▶ Task
Leaving the pictures aside, return the listing exactly as it appears.

▶ Data shown

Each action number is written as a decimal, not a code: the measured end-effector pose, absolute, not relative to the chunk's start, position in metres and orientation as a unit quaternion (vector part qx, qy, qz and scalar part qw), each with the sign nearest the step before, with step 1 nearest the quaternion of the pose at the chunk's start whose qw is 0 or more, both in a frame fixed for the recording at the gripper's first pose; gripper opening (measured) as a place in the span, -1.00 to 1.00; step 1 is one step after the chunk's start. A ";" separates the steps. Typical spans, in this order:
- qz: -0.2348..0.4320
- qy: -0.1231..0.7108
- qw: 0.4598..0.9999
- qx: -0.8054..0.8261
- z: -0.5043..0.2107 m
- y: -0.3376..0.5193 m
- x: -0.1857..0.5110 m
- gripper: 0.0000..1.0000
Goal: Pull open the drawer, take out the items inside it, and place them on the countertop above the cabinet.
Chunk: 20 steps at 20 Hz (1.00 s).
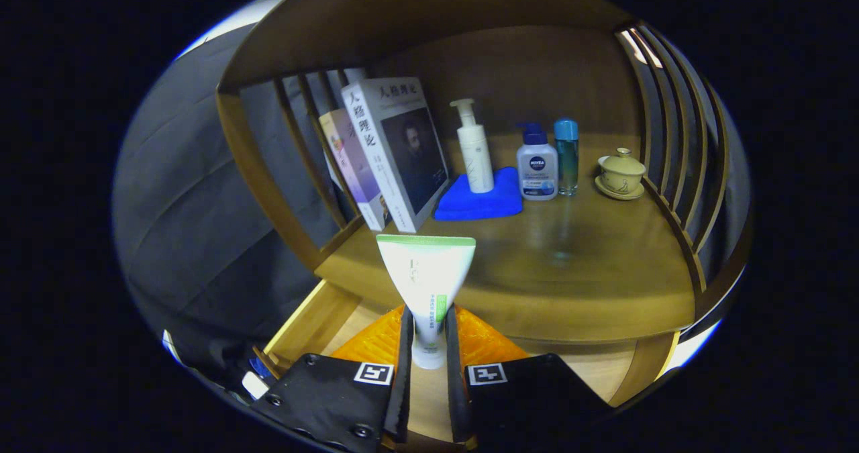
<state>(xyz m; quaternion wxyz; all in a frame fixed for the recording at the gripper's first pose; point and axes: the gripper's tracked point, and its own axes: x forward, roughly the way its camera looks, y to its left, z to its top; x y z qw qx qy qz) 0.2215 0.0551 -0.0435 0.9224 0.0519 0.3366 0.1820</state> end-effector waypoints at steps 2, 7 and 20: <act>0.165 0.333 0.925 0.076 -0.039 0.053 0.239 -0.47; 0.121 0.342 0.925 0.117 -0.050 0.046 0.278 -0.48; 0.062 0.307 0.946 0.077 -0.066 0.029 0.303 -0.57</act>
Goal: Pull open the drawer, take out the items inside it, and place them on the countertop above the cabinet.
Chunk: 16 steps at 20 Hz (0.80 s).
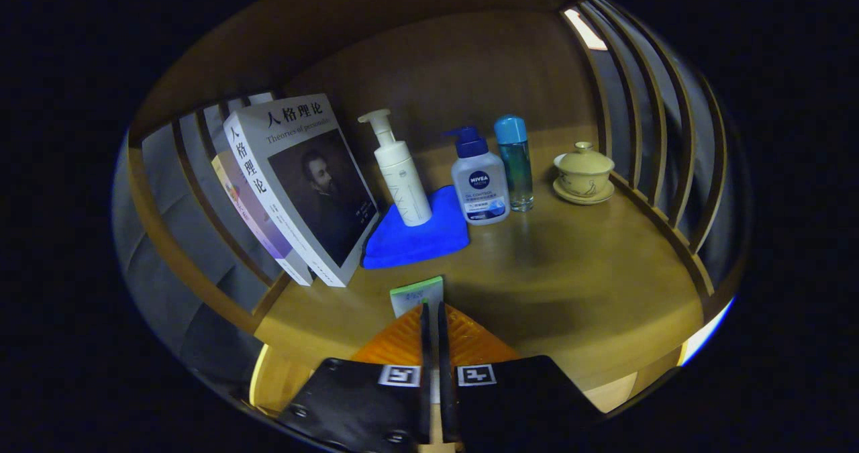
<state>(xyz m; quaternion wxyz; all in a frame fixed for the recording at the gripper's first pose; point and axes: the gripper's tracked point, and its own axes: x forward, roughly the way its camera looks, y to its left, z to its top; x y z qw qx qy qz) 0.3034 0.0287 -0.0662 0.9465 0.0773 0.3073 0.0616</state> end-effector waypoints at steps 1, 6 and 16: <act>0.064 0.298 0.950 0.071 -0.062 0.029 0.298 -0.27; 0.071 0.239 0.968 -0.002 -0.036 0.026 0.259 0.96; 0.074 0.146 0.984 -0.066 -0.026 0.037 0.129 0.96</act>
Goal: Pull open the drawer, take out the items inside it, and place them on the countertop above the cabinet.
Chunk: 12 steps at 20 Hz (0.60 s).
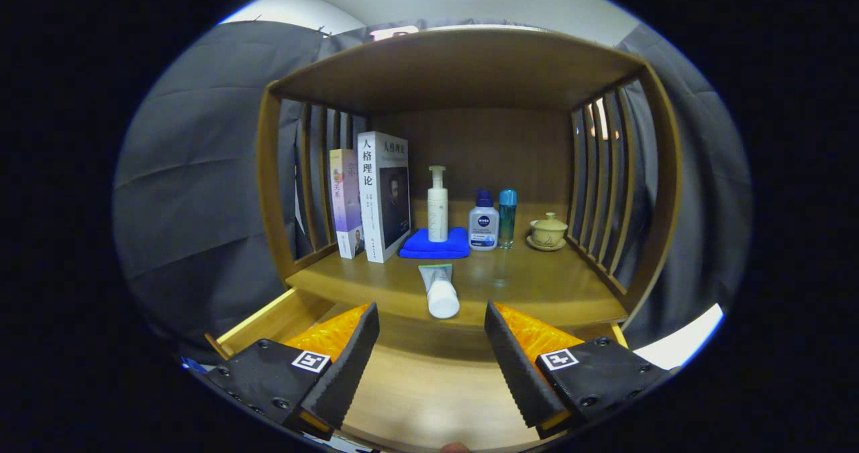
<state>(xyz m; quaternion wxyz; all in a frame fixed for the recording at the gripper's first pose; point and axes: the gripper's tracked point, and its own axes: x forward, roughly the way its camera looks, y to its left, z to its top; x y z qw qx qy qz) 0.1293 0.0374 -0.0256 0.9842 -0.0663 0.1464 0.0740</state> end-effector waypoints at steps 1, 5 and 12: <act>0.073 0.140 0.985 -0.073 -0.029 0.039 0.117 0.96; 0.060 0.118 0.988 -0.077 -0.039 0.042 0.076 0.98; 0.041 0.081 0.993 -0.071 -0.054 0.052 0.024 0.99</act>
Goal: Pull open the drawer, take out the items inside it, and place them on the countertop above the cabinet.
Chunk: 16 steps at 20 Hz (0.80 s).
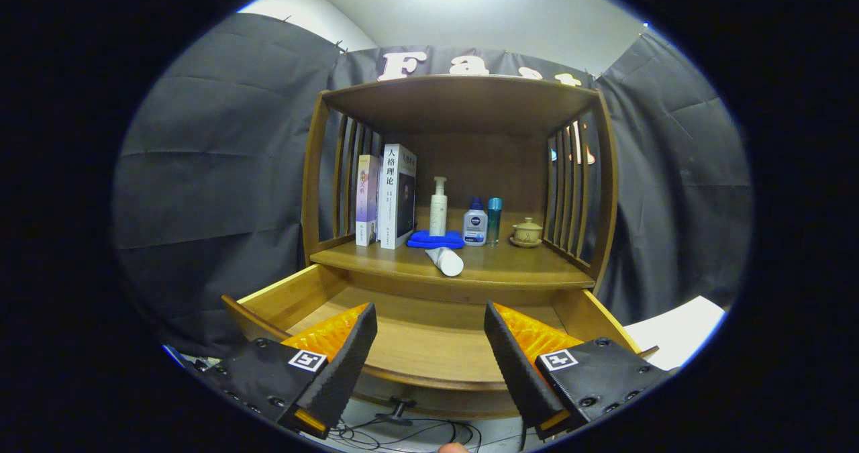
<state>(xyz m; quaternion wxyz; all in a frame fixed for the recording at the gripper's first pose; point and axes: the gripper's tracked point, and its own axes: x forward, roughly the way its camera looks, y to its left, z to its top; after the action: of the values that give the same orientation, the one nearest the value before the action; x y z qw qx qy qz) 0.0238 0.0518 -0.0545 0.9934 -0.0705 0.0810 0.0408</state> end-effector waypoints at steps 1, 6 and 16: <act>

▶ Solution to the exercise
Each action number is written as a decimal, not a code: the measured end-effector pose, absolute, not relative to the chunk's start, position in metres and orientation as a unit quaternion (vector part qx, qy, qz and scalar part qw), each with the sign nearest the step before, with step 1 nearest the quaternion of the pose at the chunk's start whose qw is 0 or more, both in a frame fixed for the recording at the gripper's first pose; gripper opening (measured) as a place in the span, -1.00 to 1.00; step 1 is one step after the chunk's start. A ";" separates the steps. Typical spans, in this order:
- qz: -0.2348..0.4320
- qy: -0.1231..0.7108
- qw: 0.4598..0.9999
- qx: -0.8054..0.8261
- z: -0.5043..0.2107 m
- y: -0.3376..0.5193 m
- x: -0.1857..0.5110 m
- gripper: 0.0000..1.0000
Goal: Pull open the drawer, take out the items inside it, and place them on the countertop above the cabinet.
Chunk: 20 steps at 20 Hz (1.00 s).
<state>(xyz m; quaternion wxyz; all in a frame fixed for the recording at the gripper's first pose; point and axes: the gripper's tracked point, and its own axes: x forward, roughly the way its camera looks, y to its left, z to its top; x y z qw qx qy qz) 0.2215 0.0551 -0.0435 0.9224 0.0519 0.3366 0.1820</state> end-effector waypoints at steps 2, 7 and 20: <act>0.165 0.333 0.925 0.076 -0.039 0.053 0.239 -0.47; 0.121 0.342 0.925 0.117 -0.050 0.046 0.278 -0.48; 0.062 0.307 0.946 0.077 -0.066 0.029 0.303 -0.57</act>
Goal: Pull open the drawer, take out the items inside it, and place them on the countertop above the cabinet.
Chunk: 16 steps at 20 Hz (0.80 s).
<state>(xyz m; quaternion wxyz; all in a frame fixed for the recording at the gripper's first pose; point and axes: the gripper's tracked point, and its own axes: x forward, roughly the way its camera looks, y to its left, z to its top; x y z qw qx qy qz) 0.3034 0.0287 -0.0662 0.9465 0.0773 0.3073 0.0616</state> end-effector waypoints at steps 1, 6 and 16: <act>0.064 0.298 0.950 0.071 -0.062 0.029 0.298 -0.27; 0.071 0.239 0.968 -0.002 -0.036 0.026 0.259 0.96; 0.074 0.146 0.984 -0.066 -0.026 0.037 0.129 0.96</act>
Goal: Pull open the drawer, take out the items inside it, and place them on the countertop above the cabinet.
Chunk: 12 steps at 20 Hz (0.60 s).
<state>(xyz m; quaternion wxyz; all in a frame fixed for the recording at the gripper's first pose; point and axes: the gripper's tracked point, and its own axes: x forward, roughly the way its camera looks, y to its left, z to its top; x y z qw qx qy qz) 0.1293 0.0374 -0.0256 0.9842 -0.0663 0.1464 0.0740</state> end-effector waypoints at steps 1, 5 and 12: <act>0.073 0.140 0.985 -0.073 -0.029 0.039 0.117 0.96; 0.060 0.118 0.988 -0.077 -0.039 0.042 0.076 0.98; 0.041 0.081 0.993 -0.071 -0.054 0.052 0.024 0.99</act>
Goal: Pull open the drawer, take out the items inside it, and place them on the countertop above the cabinet.
Chunk: 16 steps at 20 Hz (0.80 s).
<state>(xyz m; quaternion wxyz; all in a frame fixed for the recording at the gripper's first pose; point and axes: the gripper's tracked point, and its own axes: x forward, roughly the way its camera looks, y to its left, z to its top; after the action: of the values that give the same orientation, the one nearest the value before the action; x y z qw qx qy qz) 0.0238 0.0518 -0.0545 0.9934 -0.0705 0.0810 0.0408</state> end-effector waypoints at steps 1, 6 and 16: <act>

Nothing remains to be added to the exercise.